ACTIVITY
In the data below, one line contains "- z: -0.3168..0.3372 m" and a later one contains "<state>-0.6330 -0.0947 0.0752". Print both, with every line between them, exactly and alone.
[Opening GIVEN ENTRIES section]
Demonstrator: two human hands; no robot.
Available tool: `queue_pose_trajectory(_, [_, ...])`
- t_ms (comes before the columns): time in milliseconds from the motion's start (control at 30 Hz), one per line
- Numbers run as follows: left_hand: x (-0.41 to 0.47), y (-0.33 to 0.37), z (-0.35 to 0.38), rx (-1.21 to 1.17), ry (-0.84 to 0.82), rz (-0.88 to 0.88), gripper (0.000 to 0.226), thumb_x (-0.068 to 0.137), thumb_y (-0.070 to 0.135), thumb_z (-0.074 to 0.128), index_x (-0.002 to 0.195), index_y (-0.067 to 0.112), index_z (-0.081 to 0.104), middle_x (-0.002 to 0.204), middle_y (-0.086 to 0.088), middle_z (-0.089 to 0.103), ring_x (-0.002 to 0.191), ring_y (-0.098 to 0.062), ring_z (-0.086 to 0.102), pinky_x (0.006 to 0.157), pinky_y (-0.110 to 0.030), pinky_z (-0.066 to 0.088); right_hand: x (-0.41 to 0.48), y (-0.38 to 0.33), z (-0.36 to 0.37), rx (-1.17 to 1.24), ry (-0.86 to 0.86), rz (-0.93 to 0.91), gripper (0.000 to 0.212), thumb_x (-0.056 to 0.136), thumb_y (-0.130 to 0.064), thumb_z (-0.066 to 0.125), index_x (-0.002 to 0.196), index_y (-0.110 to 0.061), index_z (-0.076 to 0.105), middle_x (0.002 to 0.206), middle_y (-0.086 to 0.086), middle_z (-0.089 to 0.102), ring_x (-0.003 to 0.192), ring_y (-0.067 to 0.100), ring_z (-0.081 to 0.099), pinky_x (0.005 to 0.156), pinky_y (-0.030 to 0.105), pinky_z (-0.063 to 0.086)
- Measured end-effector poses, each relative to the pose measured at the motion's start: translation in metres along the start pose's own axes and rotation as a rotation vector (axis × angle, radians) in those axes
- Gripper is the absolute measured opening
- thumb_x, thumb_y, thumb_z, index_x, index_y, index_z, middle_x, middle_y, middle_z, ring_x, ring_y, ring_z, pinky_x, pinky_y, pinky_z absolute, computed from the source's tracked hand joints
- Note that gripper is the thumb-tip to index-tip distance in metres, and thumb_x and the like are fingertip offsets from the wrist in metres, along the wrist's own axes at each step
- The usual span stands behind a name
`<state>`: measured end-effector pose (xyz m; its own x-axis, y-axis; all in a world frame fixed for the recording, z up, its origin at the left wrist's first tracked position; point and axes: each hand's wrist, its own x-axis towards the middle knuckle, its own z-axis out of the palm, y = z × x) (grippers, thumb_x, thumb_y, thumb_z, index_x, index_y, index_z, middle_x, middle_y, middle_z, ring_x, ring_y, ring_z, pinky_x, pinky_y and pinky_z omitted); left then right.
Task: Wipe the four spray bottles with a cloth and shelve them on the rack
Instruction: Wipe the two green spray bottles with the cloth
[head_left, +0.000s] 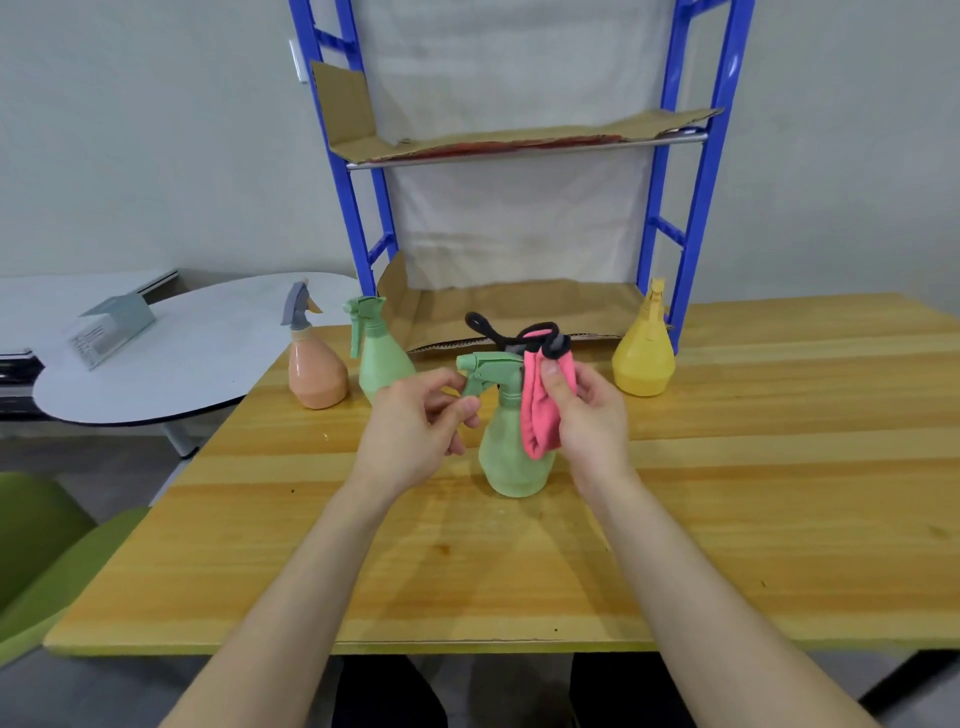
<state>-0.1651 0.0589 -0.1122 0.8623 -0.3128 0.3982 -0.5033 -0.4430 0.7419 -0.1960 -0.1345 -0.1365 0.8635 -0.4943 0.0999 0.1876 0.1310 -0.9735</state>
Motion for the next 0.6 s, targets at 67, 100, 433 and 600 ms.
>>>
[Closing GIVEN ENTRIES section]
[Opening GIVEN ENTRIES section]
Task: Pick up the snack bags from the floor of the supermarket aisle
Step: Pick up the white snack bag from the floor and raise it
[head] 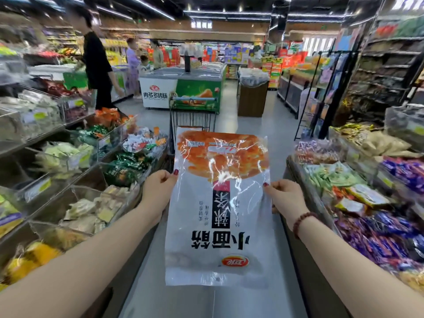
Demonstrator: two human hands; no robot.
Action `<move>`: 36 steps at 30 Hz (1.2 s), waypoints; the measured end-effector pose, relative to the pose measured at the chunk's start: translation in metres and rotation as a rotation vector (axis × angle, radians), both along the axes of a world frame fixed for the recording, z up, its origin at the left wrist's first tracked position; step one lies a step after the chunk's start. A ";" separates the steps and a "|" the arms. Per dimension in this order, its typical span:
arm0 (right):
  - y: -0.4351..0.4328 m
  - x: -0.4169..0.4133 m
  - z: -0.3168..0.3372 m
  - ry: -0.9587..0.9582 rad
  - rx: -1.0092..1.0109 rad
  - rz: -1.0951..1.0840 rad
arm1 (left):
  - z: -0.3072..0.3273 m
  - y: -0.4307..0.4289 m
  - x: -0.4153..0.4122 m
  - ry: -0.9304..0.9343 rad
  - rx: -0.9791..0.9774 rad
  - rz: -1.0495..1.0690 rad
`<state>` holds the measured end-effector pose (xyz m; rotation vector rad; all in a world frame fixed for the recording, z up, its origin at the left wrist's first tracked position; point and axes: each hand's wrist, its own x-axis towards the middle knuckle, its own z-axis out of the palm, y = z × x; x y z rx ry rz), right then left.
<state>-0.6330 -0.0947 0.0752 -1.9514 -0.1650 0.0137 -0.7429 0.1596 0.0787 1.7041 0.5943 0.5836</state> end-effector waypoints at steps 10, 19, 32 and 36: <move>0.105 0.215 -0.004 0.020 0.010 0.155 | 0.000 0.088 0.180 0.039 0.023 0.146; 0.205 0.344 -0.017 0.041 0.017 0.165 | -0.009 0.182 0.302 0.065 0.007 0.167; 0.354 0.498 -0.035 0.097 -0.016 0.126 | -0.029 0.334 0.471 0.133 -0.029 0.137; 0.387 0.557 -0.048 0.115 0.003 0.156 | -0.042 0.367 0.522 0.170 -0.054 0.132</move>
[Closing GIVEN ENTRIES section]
EXPECTED ANSWER
  - z: -0.3168..0.3372 m
  - ry: -0.9587..0.9582 rad
  - rx: -1.0092..1.0109 rad
  - rz: -1.0951..1.0840 rad
arm1 (left):
  - z: -0.3072..0.3273 m
  - y: -0.4307..0.4289 m
  - x: -0.4153..0.4122 m
  - ry: -0.9304..0.9343 rad
  - rx: -0.9791..0.9774 rad
  - rz: -1.0495..1.0690 rad
`<state>` holds the measured end-effector pose (xyz m; rotation vector rad; all in a world frame fixed for the recording, z up, its origin at the left wrist's first tracked position; point and axes: each hand's wrist, its own x-axis towards the middle knuckle, its own z-axis out of the palm, y = z × x; x y z rx ry rz), right then left.
<state>-0.6330 -0.0947 0.0752 -1.9514 -0.1650 0.0137 -0.7429 0.1596 0.0787 1.7041 0.5943 0.5836</state> end-effector waypoints at steps 10, 19, 32 and 36: <move>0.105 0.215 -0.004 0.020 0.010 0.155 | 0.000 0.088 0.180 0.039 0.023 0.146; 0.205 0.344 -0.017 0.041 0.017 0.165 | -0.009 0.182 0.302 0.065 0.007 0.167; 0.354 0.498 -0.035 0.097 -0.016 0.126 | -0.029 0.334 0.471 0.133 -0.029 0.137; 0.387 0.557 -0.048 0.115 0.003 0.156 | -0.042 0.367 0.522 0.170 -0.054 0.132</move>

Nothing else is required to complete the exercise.